A compreensão de um texto somente é possível, portanto, se o leitor possuir
previamente algum conhecimento do qual partir para processar as informações
contidas no texto. Para compreender um texto, como observa Kintsch (1990), o
leitor precisa estabelecer relações entre elementos de informação diferentes: o
conteúdo expresso pelo texto e seus conhecimentos prévios.
A leitura é o resultado da interação entre o que o leitor já sabe e o que ele
retira do texto. Desse ponto de vista, os conhecimentos prévios do leitor assumem
a mesma importância que as informações contidas no texto.
71
No que se refere à compreensão textual, decorrente da interação texto e
leitor, enfatizamos que, para que ela se estabeleça, o leitor lança mão de algumas
estratégias: ativação de conhecimentos prévios, estabelecimento de
intertextualidade e reconhecimentos de aspectos relacionados aos implícitos que se
configuram no texto. As estratégias ocorrem a partir dos conhecimentos prévios do
leitor, linguísticos, gerais e de outros textos, com o reconhecimento do contexto que
envolve a situação comunicativa e com raciocínio baseado nesses elementos.
Dizemos que, na leitura, estão envolvidas estratégias linguísticas e cognitivas,
utilizadas na construção de sentidos.
Com o propósito de compreender a interação texto e leitor, vários estudiosos
se dedicam à análise e teorização do texto e do discurso. Beaugrande e Dressler
(1981) postulam a existência de alguns fatores para que o texto cumpra seu papel
social, o de propiciar a comunicação entre sujeitos envolvidos no processo de
leitura. Tais fatores são os princípios de textualidade e compreendem: a coesão, a
coerência, a intencionalidade, a aceitabilidade, a informatividade, a situacionalidade
e a intertextualidade.
O conhecimento dos aspectos ligados à textualidade é um elemento de
fundamental importância para o processo de leitura. Dos elementos propostos pelos
autores acima, são bastante explorados nas provas de vestibulares, principalmente,
a coesão, a coerência e a intencionalidade. A situacionalidade, a intertextualidade e
a informatividade são elementos que promovem, juntos com os que já destacamos,
a construção do sentido do texto.
Para se tornar uma pessoa crítica, o egresso do ensino médio deve ser
capaz de conhecer, monitorar e controlar os seus processos de significação, não
funcionando por mero automatismo. A metalinguagem e a metacognição são
fatores que auxiliam a promoção da autonomia do indivíduo. Dessa forma, a
interação do leitor com o texto deve levar em consideração vários conhecimentos
prévios para que a textualidade seja estabelecida.
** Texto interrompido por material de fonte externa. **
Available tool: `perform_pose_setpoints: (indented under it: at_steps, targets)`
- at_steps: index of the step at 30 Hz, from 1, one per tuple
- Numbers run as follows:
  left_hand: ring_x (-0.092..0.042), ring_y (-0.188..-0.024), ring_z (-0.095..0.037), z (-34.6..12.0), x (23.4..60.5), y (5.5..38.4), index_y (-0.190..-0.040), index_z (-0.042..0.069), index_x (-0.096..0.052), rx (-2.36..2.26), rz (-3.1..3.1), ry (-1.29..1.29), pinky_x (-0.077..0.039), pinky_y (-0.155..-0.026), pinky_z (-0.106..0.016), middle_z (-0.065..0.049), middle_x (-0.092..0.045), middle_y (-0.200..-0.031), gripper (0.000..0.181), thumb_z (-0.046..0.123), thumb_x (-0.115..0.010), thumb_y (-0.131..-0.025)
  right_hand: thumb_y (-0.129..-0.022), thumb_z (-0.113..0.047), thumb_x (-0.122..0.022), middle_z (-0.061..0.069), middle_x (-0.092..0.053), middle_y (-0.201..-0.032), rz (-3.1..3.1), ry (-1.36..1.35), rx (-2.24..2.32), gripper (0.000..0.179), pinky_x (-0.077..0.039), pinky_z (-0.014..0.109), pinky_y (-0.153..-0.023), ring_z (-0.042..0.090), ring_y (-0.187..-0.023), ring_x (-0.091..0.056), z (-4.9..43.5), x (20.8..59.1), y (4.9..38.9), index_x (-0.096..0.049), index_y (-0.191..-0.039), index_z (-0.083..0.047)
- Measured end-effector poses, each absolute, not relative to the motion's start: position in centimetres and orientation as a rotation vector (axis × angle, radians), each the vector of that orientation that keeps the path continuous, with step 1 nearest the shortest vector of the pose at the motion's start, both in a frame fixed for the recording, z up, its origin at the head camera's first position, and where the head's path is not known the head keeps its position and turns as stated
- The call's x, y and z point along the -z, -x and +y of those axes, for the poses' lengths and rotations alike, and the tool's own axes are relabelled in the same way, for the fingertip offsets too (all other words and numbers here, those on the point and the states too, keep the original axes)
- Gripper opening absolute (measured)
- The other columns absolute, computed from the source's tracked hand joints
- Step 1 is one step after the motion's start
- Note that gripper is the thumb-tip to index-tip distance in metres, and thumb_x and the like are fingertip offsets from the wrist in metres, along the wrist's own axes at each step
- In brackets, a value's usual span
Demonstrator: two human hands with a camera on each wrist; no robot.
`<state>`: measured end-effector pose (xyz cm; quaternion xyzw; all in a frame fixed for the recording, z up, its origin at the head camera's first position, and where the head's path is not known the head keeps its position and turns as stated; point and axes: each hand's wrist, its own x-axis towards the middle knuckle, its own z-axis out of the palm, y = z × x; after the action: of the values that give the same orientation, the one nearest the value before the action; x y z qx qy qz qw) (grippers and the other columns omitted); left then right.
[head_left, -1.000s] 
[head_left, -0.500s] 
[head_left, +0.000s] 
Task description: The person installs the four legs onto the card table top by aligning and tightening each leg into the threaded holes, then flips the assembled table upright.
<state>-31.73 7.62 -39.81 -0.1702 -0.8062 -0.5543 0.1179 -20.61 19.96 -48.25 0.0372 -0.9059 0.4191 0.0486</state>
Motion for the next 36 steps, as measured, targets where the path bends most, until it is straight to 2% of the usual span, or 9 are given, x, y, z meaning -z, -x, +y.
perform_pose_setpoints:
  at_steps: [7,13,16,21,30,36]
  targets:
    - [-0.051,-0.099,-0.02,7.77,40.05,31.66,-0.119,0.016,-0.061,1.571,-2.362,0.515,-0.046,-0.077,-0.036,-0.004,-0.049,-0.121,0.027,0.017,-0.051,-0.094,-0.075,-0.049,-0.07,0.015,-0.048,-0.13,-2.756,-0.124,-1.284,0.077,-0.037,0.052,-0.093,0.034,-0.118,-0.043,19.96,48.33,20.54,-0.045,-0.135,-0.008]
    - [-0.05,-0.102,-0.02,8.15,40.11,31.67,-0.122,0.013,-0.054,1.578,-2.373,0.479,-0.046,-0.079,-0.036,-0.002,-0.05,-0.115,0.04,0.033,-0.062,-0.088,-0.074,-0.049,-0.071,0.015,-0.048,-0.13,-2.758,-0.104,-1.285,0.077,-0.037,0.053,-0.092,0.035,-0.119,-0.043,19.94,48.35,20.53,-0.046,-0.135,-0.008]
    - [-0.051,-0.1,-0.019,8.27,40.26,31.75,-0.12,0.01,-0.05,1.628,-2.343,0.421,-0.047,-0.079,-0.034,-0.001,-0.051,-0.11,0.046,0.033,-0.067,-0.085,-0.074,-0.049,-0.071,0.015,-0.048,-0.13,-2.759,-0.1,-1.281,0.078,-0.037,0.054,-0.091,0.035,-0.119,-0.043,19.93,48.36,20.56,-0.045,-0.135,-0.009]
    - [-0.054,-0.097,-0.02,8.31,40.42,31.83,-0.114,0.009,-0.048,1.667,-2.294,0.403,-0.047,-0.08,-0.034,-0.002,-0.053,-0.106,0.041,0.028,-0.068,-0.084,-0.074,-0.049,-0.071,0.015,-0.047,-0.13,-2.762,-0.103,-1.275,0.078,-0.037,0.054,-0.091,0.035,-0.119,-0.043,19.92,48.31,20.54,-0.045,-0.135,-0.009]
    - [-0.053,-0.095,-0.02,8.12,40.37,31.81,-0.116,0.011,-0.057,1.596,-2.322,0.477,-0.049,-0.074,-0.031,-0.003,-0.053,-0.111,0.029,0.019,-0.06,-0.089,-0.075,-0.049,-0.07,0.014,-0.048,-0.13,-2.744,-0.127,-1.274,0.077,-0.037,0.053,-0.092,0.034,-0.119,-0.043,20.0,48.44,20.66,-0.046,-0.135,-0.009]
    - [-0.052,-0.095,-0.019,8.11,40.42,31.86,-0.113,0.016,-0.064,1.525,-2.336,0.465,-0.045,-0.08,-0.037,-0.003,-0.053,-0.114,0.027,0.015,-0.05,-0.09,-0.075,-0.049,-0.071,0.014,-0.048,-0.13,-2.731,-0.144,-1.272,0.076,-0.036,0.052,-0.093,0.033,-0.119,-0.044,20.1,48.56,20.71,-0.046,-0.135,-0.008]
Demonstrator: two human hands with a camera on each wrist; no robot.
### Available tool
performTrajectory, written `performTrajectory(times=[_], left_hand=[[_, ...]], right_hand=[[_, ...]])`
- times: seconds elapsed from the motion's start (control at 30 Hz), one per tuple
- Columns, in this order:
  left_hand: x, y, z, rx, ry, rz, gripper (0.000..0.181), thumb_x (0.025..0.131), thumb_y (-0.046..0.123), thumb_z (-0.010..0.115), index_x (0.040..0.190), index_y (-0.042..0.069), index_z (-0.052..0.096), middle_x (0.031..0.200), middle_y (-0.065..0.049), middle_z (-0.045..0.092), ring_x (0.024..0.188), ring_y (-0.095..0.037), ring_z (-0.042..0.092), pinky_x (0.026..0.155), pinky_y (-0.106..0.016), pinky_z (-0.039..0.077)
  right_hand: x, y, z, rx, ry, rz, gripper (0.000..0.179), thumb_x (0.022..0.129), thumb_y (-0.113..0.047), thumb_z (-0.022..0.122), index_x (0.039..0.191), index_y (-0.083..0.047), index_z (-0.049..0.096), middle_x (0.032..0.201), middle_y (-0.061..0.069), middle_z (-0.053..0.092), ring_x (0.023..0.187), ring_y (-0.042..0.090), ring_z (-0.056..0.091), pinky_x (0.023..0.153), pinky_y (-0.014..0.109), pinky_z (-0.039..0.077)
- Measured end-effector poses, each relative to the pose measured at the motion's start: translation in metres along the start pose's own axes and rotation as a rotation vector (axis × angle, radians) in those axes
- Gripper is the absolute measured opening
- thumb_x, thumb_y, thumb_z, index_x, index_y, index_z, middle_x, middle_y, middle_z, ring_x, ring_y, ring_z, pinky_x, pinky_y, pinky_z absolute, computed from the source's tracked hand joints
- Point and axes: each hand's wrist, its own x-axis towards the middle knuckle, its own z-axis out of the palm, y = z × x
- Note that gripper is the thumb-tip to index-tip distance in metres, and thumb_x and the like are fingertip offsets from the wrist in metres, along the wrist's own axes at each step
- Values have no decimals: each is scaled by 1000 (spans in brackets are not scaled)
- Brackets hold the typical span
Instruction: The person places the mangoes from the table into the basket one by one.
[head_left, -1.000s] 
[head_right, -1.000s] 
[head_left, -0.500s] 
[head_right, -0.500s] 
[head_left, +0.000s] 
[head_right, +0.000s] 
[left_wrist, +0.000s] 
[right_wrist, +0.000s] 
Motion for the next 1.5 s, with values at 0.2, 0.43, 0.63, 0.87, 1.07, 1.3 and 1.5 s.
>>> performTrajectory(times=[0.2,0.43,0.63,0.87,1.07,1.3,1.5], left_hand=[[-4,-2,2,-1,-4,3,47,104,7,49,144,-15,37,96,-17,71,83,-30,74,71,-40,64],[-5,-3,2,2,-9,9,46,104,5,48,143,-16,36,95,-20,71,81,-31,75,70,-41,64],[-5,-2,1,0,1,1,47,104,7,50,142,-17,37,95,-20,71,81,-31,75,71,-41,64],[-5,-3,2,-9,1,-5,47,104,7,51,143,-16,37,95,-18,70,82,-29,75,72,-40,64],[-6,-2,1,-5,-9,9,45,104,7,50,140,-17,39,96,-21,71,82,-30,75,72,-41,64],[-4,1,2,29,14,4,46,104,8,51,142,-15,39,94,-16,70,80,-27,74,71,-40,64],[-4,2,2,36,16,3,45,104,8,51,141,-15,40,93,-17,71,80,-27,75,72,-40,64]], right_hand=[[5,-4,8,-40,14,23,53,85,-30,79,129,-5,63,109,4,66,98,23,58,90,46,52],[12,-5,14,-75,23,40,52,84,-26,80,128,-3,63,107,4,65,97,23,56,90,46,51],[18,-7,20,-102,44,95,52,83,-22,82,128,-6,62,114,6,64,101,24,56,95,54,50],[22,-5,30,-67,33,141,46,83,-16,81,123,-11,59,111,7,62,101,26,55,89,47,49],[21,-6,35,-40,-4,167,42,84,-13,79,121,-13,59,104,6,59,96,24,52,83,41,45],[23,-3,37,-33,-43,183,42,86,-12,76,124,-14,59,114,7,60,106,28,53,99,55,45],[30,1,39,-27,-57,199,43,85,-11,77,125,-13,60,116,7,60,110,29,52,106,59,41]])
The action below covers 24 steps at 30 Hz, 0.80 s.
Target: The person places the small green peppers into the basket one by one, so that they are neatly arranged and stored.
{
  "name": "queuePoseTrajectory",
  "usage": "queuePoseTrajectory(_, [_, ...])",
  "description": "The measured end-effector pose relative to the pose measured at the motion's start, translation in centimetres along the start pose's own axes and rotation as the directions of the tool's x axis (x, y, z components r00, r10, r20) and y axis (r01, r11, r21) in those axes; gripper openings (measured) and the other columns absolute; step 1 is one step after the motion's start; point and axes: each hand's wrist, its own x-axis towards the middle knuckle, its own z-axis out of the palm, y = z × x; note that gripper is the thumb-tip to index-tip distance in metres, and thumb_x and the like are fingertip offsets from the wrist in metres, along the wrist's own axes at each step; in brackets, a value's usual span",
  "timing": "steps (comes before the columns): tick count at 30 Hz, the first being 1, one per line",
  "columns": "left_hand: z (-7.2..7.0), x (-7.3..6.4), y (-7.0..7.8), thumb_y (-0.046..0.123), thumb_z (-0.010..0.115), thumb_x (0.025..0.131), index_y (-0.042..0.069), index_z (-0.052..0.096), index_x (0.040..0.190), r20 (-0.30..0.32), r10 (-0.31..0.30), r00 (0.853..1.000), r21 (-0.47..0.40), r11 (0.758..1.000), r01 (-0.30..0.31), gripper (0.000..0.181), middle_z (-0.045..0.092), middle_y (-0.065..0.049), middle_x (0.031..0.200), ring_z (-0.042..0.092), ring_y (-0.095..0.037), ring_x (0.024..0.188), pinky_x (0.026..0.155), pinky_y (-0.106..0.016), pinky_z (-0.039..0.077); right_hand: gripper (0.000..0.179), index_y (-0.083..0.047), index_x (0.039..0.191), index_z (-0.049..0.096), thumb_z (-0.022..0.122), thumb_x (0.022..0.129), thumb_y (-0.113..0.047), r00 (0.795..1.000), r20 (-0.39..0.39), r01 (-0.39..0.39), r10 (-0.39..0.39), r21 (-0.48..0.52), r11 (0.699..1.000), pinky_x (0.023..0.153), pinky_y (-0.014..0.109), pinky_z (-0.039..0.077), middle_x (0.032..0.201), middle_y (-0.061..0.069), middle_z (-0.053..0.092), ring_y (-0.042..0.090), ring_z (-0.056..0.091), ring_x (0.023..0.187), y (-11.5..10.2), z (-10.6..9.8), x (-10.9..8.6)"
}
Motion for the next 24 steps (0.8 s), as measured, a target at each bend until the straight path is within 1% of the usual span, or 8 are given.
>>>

2.2.2 - Conhecimento prévio
Para Kleiman (1999), a compreensão de um texto somente é possível se o
leitor possuir previamente algum conhecimento do qual parta para processar as
72
informações. A autora ressalta que só se compreende o que não se conhece
quando se estabelece uma relação com algo já conhecido. Em consequência, como
ressalta Cabral (2005), o leitor precisa estabelecer relações entre elementos de
informação contidas no texto com os conhecimentos armazenados em sua
memória, pois são as relações entre o conhecido e o novo que permitirão a
construção de sentidos.
Kleiman (1989) indica que o conceito de conhecimento prévio engloba
diferentes tipos de conhecimento: a) os que se referem à língua e seu
funcionamento, aos textos e suas estruturas, ao mundo em geral e à especificidade
da situação de comunicação; b) os que se referem aos conhecimentos adquiridos
por meio das experiências pessoais do leitor. A ativação de todos eles permite ao
leitor transformar uma estrutura isolada e fragmentada na memória numa entidade
mais completa e coerente.
Van Dijk (2002) propõe um modelo estratégico de processamento de
discurso, de base interdisciplinar, que parte de pressupostos cognitivos e
contextuais. Consideramos que esse modelo pode auxiliar na compreensão das
estratégias utilizadas pelo leitor no processo de interação com o texto, uma vez
que, assim como os aspectos linguísticos, os cognitivos e os contextuais também
são fundamentais na construção de sentidos.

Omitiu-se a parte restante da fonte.